_Assignment:_ Only the lines containing "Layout" belong in the answer; find them in the material below.

*** Exercise inputs

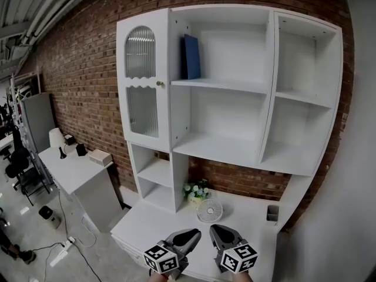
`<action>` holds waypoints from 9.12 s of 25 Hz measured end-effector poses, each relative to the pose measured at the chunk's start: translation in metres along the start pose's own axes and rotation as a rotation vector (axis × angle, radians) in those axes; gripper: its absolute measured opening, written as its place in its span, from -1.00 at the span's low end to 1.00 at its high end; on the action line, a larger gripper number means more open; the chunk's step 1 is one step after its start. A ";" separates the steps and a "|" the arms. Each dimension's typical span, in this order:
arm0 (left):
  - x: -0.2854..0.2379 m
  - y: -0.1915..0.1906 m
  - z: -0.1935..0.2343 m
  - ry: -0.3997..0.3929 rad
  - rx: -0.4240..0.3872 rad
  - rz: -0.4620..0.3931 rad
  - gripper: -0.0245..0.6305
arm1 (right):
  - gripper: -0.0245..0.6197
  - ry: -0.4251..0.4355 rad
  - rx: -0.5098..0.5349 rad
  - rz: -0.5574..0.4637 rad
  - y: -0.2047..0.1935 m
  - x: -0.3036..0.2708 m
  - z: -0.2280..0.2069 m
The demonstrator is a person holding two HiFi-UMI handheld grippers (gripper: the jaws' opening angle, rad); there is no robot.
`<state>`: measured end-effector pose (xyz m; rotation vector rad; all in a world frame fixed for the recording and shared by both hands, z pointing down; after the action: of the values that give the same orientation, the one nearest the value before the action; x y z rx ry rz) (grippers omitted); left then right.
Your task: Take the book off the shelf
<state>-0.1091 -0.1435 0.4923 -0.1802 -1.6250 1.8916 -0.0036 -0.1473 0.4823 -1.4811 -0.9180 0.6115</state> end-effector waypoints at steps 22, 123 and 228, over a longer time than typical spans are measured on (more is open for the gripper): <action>-0.123 0.022 0.060 0.077 -0.062 -0.065 -0.78 | -0.87 0.153 0.028 -0.012 0.047 -0.079 -0.102; -0.352 0.489 0.196 0.459 -0.670 0.217 -0.56 | -0.63 0.224 0.257 -0.162 0.304 -0.278 -0.110; -0.379 0.485 0.251 0.623 -0.350 0.218 -0.79 | -0.63 0.318 0.156 -0.116 0.291 -0.275 -0.125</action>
<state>-0.1099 -0.5780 -0.0111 -1.0198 -1.5073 1.4609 0.0031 -0.4330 0.1743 -1.3275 -0.6865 0.3409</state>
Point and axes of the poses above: the fingertips, and each gripper's own axes: x backward along the fingers, z to its left, y out of its top, the point moved 4 cm from there along x, backward along the fingers, and after that the axes turned 7 degrees about -z, right-handed, at the moved point
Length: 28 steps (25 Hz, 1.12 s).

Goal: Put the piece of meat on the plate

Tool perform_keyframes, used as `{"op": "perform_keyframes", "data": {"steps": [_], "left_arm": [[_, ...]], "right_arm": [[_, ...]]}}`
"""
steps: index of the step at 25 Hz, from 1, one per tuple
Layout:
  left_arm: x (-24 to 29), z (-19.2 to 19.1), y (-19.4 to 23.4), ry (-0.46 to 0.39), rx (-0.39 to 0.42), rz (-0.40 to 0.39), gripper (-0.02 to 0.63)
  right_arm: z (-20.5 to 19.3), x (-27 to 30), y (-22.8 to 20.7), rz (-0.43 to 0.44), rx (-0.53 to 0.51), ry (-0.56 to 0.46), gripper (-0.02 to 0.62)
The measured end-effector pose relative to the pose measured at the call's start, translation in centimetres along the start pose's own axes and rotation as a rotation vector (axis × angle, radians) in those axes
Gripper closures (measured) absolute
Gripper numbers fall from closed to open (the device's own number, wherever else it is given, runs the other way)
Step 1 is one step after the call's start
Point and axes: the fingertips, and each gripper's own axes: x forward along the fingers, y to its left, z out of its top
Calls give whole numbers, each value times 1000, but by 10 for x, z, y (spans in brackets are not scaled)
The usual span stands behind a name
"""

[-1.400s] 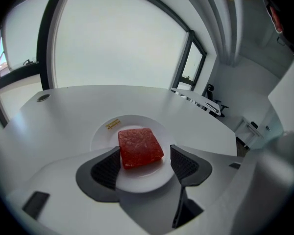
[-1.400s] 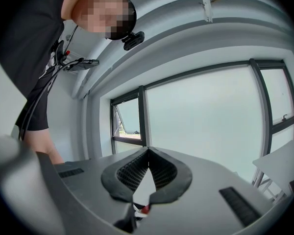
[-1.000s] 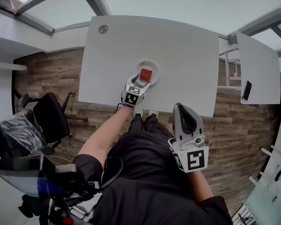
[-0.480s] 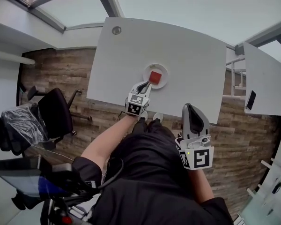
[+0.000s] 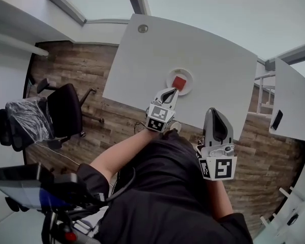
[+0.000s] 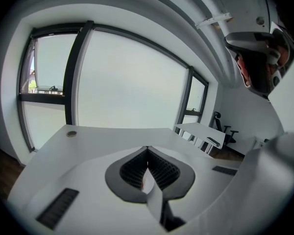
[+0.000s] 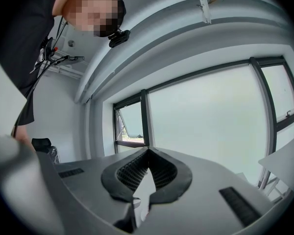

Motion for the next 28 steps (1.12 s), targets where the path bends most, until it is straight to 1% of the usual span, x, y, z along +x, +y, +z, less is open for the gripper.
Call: {"op": "perform_keyframes", "data": {"steps": [3, 6, 11, 15, 18, 26, 28], "left_arm": [[-6, 20, -11, -44, 10, 1, 600], [-12, 38, -22, -91, 24, -17, 600], [-27, 58, -29, -138, -30, -16, 600], [-37, 82, -32, -189, 1, 5, 600], [-49, 104, -36, -228, 25, 1, 600], [-83, 157, -39, -367, -3, -4, 600], [-91, 171, -40, -375, 22, -1, 600]], "right_arm": [[1, 3, 0, 5, 4, -1, 591], [3, 5, -2, 12, 11, -13, 590], [6, 6, -2, 8, 8, -22, 591], [10, 8, -8, -4, 10, -33, 590], [12, 8, -10, -14, 4, -38, 590], [17, 14, -4, -21, -18, -47, 591], [18, 16, -2, -17, -28, -45, 590]]}}
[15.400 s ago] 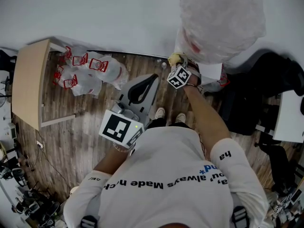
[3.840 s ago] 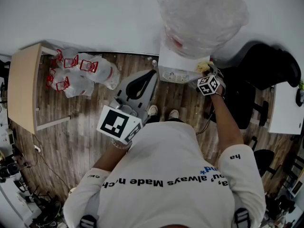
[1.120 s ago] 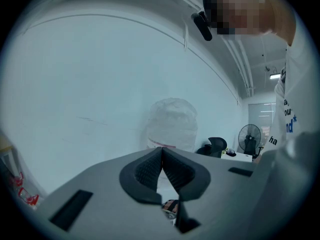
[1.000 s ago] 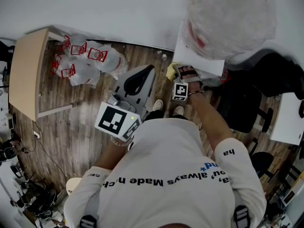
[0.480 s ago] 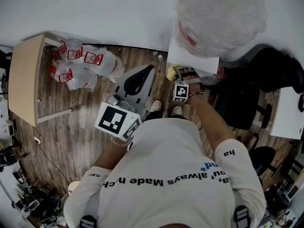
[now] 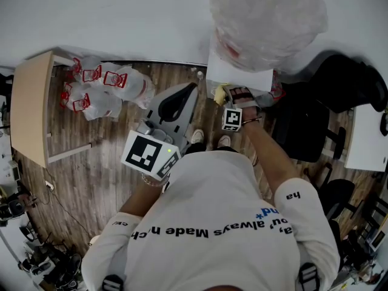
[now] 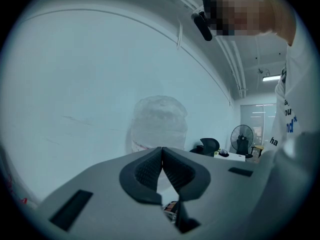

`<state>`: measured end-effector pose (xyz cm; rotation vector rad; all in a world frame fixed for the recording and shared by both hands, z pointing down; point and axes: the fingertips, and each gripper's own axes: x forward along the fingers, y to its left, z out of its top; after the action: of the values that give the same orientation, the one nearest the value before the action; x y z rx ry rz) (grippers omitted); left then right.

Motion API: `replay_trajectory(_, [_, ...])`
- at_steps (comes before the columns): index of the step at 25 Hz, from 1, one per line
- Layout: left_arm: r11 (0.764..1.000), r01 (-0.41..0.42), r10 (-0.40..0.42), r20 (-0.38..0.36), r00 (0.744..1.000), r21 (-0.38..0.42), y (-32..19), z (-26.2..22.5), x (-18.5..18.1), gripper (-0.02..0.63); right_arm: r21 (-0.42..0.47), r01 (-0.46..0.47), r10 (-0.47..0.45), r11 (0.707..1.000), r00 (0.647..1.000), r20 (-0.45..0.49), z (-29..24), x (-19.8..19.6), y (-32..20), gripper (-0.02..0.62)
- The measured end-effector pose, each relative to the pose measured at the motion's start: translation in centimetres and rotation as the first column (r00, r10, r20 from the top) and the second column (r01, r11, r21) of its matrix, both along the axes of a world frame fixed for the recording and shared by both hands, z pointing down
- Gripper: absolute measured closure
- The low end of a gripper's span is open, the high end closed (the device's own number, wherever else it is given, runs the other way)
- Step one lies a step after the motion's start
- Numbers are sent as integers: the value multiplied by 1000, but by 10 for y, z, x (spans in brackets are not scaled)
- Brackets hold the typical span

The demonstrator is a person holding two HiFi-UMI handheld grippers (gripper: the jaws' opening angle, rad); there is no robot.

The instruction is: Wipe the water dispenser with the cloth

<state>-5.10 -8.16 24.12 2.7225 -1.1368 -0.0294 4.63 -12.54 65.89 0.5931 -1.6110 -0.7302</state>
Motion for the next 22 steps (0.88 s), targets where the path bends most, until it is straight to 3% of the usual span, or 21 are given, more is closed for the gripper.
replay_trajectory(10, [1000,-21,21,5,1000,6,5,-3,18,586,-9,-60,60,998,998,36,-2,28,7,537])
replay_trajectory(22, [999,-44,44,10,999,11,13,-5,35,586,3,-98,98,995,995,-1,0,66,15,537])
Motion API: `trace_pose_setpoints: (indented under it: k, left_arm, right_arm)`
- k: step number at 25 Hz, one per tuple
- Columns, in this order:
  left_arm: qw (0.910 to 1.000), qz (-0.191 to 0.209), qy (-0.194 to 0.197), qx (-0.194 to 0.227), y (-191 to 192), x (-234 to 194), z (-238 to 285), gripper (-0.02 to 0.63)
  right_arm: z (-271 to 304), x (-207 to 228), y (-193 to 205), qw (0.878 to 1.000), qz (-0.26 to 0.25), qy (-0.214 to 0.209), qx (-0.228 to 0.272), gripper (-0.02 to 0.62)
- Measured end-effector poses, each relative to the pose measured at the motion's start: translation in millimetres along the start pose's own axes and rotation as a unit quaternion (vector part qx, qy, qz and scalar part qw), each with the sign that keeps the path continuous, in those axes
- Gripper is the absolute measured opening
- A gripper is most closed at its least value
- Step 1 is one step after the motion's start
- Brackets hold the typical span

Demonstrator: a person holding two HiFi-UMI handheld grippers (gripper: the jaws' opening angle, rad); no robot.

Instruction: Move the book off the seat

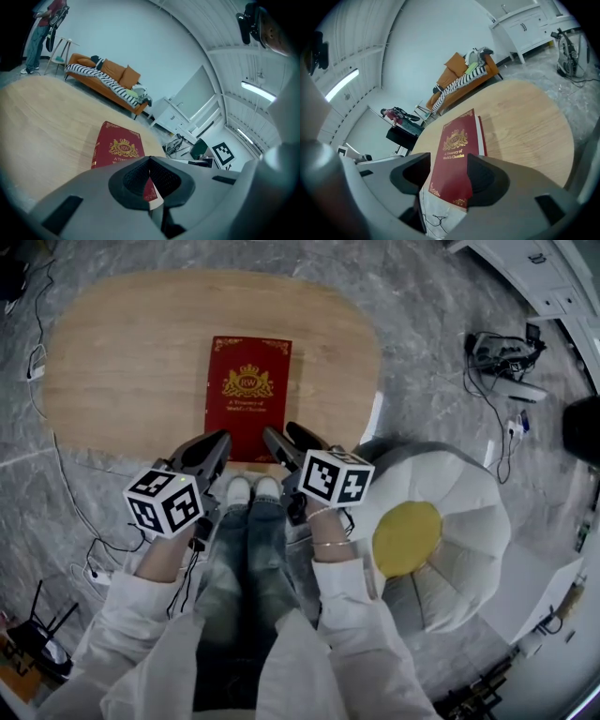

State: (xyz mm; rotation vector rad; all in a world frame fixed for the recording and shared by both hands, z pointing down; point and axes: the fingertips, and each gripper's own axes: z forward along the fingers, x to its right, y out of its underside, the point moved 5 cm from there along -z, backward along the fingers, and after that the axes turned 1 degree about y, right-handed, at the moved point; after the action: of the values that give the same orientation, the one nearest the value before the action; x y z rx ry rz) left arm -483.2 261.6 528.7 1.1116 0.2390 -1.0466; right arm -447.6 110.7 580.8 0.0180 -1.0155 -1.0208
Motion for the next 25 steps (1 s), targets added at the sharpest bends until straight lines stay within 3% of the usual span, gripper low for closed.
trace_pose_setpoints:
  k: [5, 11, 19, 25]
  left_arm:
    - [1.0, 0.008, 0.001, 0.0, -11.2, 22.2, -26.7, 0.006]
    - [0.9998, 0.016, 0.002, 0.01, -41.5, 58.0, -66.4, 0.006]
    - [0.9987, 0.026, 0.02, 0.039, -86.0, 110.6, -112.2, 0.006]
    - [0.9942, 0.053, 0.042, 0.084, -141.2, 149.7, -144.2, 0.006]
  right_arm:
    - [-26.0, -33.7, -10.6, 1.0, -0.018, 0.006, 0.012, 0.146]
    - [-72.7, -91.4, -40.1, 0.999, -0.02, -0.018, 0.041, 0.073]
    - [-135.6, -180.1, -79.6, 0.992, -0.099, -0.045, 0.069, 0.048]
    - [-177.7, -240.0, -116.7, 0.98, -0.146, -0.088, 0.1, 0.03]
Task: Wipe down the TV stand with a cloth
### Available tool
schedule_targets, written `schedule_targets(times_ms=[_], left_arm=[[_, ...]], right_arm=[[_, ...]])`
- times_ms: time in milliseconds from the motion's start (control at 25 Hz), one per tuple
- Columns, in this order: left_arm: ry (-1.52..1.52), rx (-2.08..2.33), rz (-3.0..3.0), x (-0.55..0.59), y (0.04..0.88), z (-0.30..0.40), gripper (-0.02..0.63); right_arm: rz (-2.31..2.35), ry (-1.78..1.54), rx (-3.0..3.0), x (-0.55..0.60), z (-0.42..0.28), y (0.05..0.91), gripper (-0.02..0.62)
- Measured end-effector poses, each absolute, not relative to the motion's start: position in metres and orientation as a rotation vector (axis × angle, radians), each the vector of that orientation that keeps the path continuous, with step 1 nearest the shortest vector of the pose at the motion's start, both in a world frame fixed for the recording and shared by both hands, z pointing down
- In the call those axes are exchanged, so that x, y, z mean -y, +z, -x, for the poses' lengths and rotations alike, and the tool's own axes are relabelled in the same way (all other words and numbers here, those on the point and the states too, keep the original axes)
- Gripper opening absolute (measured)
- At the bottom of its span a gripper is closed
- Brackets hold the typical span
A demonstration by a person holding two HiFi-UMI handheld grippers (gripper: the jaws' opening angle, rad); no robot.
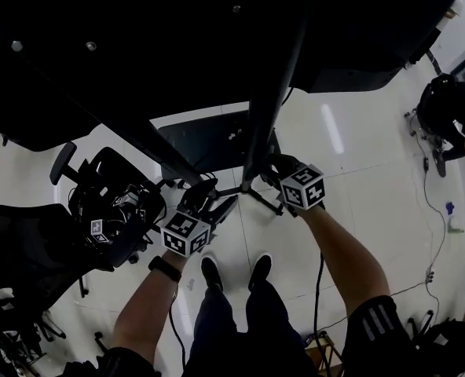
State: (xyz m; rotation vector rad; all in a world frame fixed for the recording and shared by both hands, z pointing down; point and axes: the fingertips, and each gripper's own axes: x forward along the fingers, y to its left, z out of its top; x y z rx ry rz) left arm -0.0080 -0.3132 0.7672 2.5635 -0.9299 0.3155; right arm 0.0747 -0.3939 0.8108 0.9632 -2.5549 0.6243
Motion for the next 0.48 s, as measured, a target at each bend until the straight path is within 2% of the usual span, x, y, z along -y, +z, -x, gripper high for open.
schedule_targets(times_ms=[480], left_arm=[[0.394, 0.932, -2.418, 0.315, 0.881, 0.023, 0.307]], right_arm=[[-0.967, 0.764, 2.388, 0.392, -0.077, 0.946, 0.132]])
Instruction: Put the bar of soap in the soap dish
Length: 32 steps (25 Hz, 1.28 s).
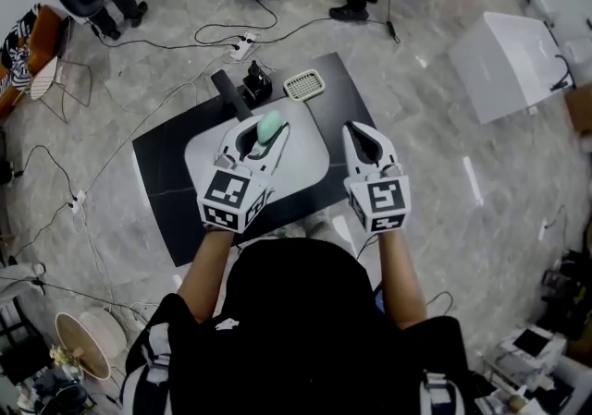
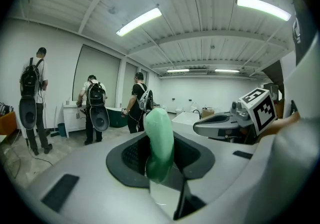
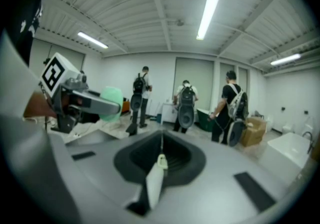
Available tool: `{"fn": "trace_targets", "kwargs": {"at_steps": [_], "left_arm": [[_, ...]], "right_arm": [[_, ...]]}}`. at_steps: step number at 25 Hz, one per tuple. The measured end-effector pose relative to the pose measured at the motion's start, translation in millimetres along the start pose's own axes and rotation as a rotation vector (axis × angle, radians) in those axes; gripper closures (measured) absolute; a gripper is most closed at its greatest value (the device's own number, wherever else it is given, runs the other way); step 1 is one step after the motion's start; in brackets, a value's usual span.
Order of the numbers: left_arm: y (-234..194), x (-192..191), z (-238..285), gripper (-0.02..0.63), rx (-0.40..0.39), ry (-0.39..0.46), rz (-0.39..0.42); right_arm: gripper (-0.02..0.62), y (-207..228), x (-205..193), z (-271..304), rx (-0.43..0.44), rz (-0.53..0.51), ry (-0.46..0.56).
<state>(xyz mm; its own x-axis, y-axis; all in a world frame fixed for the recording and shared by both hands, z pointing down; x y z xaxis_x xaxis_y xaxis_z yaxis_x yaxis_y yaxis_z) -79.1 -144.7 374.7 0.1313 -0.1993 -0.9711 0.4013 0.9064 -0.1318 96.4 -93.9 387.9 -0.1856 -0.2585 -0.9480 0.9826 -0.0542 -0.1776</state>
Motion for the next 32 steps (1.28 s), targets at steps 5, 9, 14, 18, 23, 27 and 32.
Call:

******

_Answer space:_
Layout:
- Layout: left_arm: r11 (0.764..1.000), r01 (-0.41..0.42), r10 (-0.40..0.42), r20 (-0.38..0.36), r00 (0.744..1.000), r21 (-0.38..0.42), y (-32..19), z (-26.2..22.5), x (-18.5..18.1), gripper (-0.02..0.63); right_arm: r21 (-0.42..0.47), r01 (-0.46..0.47), r10 (-0.47..0.45), r11 (0.707..1.000), r00 (0.647..1.000), r20 (-0.45..0.49), z (-29..24), x (-19.8..19.6), y (-32..20), gripper (-0.02..0.62)

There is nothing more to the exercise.